HOW TO COMPLETE THIS TASK: In the listing below, locate the line that contains "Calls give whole" and the line that contains "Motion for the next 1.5". Restate word for word those two lines and every line between them, and nothing else.

DATA SHOWN:
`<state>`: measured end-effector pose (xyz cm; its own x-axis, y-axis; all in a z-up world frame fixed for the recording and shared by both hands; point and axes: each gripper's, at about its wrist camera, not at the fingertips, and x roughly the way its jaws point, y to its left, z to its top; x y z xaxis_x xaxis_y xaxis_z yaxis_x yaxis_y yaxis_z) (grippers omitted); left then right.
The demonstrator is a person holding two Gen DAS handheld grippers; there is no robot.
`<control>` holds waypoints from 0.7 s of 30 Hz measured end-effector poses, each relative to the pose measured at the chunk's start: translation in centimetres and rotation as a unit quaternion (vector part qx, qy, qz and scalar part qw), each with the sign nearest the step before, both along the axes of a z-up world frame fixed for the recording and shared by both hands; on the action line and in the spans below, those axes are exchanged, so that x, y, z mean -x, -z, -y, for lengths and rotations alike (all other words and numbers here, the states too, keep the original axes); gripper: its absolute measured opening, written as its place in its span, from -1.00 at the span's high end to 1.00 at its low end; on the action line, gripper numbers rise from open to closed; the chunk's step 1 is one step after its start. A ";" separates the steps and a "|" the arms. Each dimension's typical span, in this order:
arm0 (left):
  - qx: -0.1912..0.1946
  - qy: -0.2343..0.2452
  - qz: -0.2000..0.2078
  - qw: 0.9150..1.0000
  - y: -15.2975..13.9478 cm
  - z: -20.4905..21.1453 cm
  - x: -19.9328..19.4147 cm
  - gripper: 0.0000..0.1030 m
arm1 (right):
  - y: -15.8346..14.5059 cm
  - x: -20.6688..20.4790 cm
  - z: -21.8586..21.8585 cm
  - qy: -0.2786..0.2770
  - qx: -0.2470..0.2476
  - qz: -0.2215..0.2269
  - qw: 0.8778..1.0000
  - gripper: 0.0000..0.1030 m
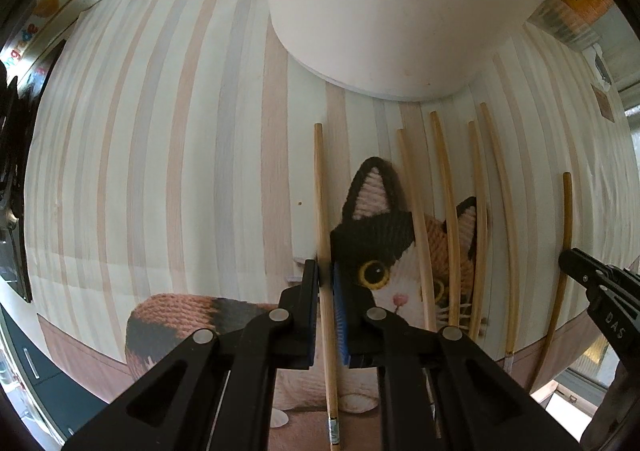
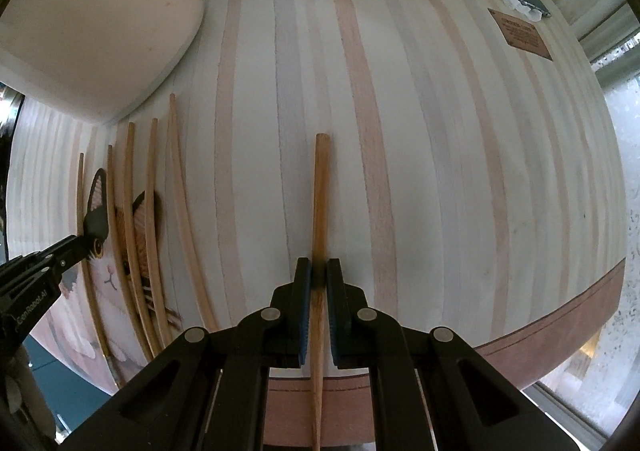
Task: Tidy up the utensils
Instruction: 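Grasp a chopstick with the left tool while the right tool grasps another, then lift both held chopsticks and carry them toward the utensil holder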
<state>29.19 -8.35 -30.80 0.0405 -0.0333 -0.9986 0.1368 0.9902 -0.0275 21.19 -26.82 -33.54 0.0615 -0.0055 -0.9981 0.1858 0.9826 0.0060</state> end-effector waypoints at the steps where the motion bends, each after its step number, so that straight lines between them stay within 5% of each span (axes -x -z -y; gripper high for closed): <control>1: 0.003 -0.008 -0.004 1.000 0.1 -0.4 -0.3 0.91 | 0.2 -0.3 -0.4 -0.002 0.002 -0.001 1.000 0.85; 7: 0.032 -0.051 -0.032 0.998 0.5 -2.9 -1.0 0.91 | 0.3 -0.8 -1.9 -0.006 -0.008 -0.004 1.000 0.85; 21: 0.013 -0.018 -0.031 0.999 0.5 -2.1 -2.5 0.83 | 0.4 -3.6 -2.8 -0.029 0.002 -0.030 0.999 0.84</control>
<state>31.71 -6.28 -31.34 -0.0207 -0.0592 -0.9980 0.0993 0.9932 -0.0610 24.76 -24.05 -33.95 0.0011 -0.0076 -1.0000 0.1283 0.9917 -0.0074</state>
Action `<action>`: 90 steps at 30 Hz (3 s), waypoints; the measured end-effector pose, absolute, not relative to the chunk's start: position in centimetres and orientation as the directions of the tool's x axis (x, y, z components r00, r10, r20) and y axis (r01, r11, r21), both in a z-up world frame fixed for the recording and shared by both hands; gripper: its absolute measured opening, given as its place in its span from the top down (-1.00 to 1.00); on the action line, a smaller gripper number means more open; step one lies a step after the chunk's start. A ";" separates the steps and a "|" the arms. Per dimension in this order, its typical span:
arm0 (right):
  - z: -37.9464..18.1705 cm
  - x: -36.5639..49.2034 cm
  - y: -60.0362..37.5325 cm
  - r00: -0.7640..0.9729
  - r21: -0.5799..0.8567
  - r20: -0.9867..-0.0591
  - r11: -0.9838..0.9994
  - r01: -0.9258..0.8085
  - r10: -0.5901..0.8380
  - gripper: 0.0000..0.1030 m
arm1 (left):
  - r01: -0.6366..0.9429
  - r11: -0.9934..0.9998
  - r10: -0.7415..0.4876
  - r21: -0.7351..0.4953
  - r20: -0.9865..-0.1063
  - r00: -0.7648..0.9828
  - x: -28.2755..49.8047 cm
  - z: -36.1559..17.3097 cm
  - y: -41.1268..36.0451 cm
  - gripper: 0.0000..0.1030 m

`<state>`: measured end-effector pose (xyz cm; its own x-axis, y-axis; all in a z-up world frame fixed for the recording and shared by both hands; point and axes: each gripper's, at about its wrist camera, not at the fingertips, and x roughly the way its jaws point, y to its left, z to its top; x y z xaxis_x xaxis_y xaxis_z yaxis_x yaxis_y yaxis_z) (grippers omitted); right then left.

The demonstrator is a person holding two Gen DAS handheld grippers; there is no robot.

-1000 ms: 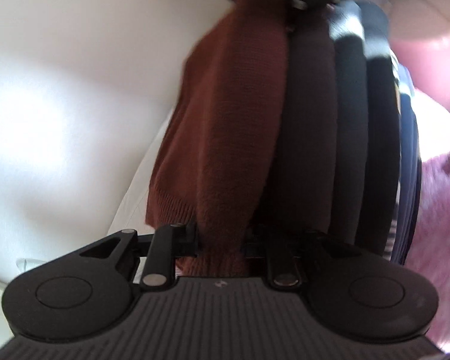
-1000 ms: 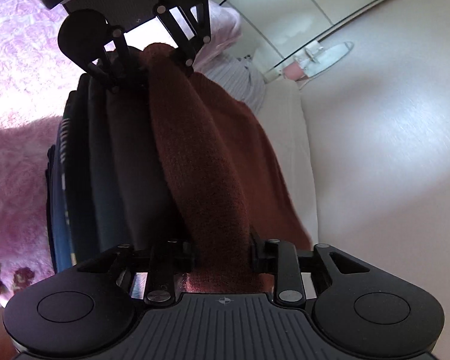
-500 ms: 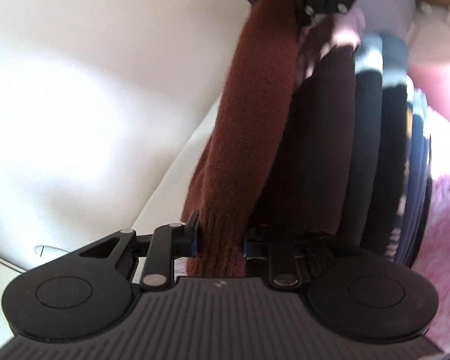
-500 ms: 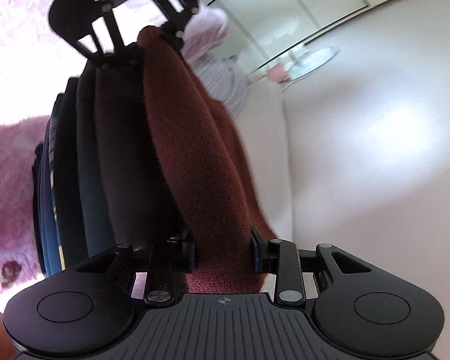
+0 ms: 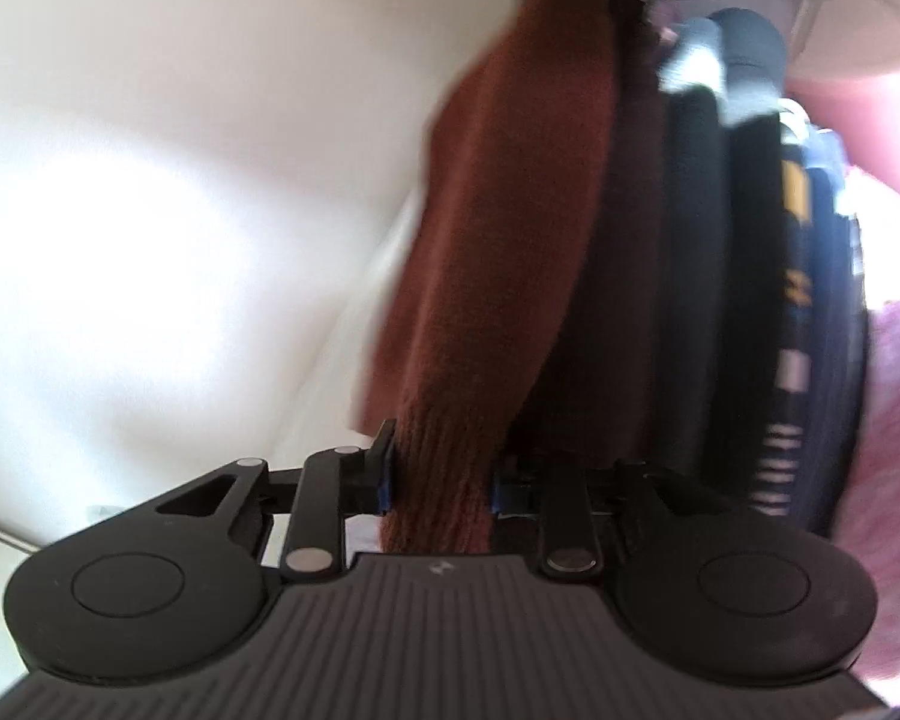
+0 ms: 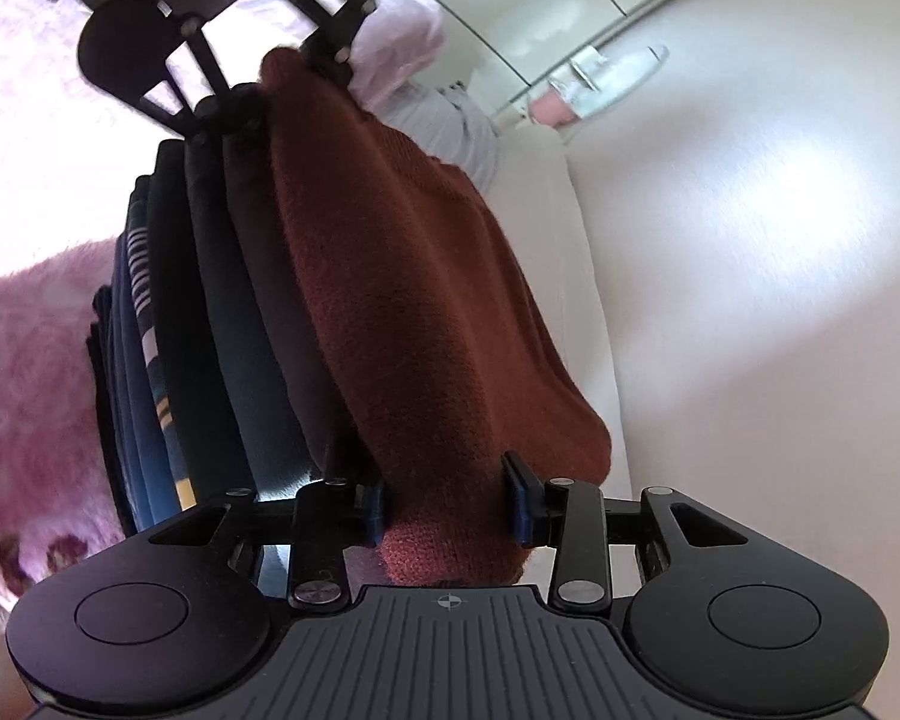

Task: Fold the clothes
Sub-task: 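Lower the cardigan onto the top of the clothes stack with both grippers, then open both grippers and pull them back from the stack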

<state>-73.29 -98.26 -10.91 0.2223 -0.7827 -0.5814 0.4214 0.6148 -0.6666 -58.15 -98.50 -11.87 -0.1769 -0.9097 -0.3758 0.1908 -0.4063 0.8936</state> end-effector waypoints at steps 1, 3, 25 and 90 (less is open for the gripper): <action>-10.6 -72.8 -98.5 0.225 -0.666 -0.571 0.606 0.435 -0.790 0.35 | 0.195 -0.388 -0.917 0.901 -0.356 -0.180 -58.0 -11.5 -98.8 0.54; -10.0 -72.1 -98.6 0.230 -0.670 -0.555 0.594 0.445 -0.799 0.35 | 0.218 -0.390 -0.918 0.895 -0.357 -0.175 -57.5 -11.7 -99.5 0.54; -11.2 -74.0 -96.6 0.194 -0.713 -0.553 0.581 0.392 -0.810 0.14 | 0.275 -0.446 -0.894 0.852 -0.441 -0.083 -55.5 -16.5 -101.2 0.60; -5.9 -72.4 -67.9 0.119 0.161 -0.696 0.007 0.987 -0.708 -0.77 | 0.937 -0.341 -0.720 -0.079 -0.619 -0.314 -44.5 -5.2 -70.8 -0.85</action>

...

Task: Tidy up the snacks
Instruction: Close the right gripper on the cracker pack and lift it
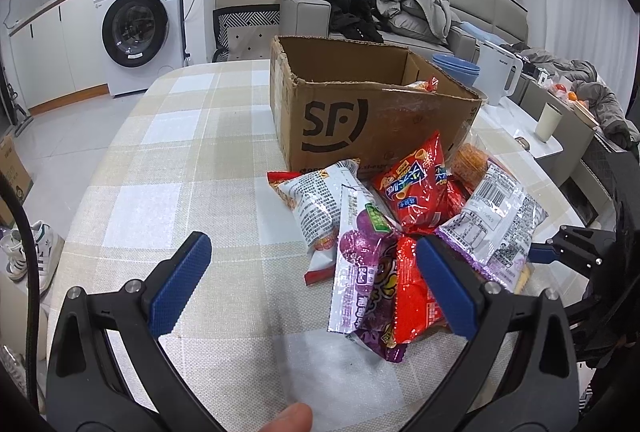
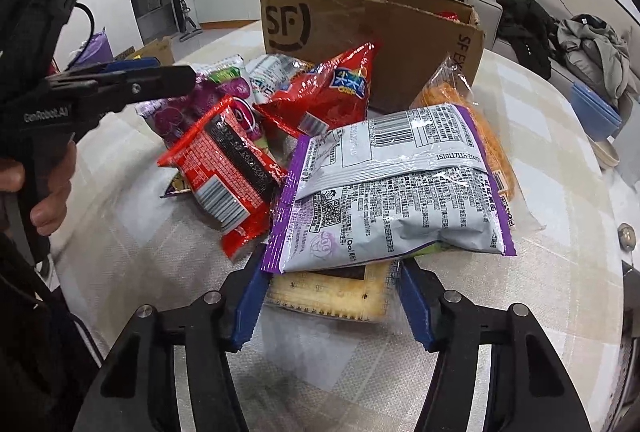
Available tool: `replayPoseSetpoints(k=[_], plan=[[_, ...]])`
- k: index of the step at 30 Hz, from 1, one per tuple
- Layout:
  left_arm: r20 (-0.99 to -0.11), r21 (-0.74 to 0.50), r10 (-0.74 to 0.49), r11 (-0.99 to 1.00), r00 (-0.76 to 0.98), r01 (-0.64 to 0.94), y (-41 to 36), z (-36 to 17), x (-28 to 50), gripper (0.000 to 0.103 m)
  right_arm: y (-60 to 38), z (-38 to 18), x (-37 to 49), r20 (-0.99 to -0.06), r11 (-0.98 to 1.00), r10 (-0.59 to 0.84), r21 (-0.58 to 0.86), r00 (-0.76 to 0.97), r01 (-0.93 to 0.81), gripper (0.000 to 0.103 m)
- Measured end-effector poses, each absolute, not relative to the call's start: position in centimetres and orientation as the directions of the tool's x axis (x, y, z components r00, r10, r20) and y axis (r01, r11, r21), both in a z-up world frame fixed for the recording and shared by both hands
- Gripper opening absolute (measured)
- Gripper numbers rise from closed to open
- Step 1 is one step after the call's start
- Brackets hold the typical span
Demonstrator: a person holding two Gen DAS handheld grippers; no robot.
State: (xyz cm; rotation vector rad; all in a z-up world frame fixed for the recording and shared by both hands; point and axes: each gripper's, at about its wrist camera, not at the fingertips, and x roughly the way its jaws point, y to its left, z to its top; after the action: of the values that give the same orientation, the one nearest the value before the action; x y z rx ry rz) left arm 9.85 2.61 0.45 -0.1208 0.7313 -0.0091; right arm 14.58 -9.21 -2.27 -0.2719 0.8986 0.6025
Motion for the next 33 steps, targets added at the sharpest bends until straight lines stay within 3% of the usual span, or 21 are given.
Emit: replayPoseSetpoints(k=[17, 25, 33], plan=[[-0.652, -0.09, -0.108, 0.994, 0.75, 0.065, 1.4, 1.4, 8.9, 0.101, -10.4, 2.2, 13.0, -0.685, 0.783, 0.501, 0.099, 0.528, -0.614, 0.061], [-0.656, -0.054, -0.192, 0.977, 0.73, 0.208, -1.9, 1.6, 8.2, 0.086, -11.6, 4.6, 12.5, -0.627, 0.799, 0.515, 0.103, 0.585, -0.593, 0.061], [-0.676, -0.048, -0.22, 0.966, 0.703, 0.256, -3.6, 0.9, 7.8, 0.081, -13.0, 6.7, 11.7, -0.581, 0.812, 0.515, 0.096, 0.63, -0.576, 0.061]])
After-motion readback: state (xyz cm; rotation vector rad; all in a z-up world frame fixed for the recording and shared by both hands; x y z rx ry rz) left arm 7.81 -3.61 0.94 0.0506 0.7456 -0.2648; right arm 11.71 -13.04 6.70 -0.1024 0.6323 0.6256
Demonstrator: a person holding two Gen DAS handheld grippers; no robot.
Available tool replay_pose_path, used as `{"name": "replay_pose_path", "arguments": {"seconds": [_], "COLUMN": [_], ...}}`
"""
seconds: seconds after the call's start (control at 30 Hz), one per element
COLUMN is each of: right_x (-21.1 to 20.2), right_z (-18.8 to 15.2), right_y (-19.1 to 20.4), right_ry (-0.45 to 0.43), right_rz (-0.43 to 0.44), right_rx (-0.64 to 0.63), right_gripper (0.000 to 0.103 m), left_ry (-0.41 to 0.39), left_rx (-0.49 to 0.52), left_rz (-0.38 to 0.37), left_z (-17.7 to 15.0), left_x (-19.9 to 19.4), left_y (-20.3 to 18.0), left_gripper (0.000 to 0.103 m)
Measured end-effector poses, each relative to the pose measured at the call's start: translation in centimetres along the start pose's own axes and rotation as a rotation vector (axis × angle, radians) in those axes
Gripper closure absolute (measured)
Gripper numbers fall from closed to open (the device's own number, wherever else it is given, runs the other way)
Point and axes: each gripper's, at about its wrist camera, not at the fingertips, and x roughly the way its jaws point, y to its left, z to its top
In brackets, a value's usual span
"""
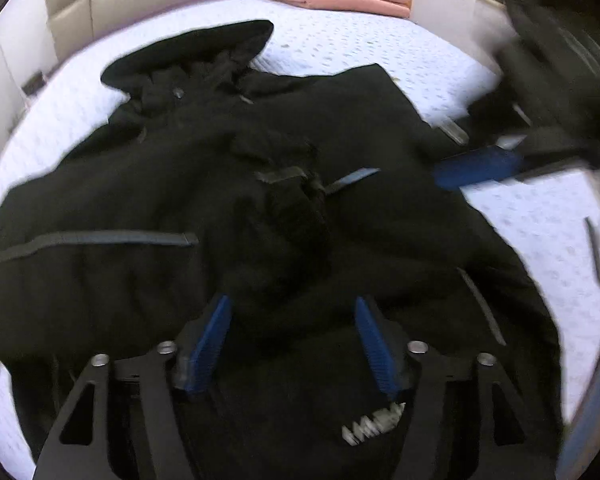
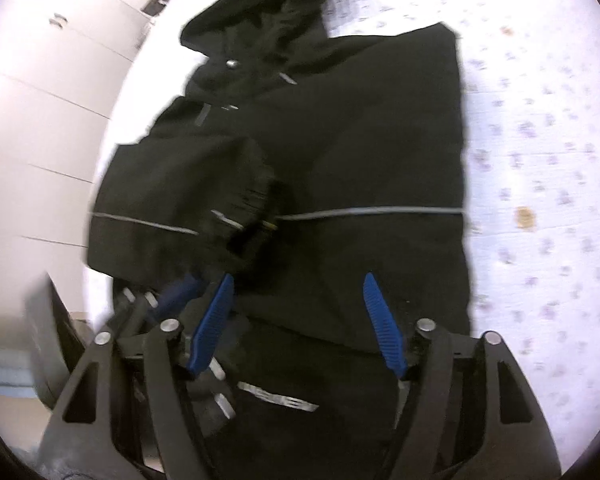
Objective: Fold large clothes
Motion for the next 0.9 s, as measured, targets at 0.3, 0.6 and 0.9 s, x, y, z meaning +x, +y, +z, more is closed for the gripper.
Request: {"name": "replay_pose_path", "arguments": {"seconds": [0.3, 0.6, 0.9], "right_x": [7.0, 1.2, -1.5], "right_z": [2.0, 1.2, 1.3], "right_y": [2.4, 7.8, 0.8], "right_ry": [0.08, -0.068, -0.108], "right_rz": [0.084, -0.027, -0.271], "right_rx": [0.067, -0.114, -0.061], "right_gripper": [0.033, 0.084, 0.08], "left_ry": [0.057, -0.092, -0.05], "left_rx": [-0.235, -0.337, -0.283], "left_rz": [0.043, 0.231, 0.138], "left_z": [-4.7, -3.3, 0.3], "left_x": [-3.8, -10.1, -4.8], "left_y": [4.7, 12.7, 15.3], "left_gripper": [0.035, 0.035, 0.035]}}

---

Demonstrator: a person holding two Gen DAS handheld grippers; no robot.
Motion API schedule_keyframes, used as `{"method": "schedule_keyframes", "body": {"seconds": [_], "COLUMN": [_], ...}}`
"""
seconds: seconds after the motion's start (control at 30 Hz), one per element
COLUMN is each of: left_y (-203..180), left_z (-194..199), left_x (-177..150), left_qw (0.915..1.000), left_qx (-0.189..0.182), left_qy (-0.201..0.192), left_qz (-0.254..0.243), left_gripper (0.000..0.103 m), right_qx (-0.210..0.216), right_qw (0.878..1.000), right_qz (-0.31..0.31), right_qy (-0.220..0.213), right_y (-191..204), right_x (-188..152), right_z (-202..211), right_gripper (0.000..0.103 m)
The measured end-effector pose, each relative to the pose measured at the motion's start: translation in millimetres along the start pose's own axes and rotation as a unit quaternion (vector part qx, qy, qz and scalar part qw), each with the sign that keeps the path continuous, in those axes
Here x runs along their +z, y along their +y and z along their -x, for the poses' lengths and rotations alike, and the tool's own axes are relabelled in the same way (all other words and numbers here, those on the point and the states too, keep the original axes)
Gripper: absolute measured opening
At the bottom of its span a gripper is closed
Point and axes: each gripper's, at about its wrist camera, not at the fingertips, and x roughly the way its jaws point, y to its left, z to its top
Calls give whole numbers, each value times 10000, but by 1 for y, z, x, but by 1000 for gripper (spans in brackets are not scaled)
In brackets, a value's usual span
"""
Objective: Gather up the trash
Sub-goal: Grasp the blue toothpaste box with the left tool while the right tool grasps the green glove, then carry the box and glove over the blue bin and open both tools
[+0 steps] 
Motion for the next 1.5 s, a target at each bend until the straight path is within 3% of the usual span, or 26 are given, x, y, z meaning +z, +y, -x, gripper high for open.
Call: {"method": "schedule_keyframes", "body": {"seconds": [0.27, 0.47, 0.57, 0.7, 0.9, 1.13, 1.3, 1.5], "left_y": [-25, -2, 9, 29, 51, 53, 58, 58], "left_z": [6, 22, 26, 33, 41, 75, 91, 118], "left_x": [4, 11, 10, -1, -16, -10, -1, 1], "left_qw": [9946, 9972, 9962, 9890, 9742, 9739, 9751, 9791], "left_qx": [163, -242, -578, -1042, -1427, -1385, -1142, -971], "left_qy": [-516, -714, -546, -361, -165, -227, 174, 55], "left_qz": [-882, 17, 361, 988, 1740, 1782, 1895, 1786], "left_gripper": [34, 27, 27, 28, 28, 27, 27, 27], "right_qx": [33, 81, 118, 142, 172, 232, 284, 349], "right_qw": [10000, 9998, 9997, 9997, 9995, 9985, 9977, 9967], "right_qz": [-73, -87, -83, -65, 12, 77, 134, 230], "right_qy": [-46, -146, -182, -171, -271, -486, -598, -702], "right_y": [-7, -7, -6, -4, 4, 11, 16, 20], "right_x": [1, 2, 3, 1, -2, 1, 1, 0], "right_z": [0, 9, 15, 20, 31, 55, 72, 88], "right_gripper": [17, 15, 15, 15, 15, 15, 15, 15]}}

EXERCISE SOLUTION:
Calls give whole numbers, each value times 10000, but by 1 for y, z, x, but by 1000 for gripper (spans in brackets are not scaled)
In brackets, a value's usual span
"""
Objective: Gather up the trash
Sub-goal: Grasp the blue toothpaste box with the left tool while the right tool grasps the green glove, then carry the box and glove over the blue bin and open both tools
[+0 steps] 
Motion for the next 1.5 s, a target at each bend until the straight path is within 3% of the usual span, or 26 are given, x, y, z meaning +z, +y, -x, gripper high for open.

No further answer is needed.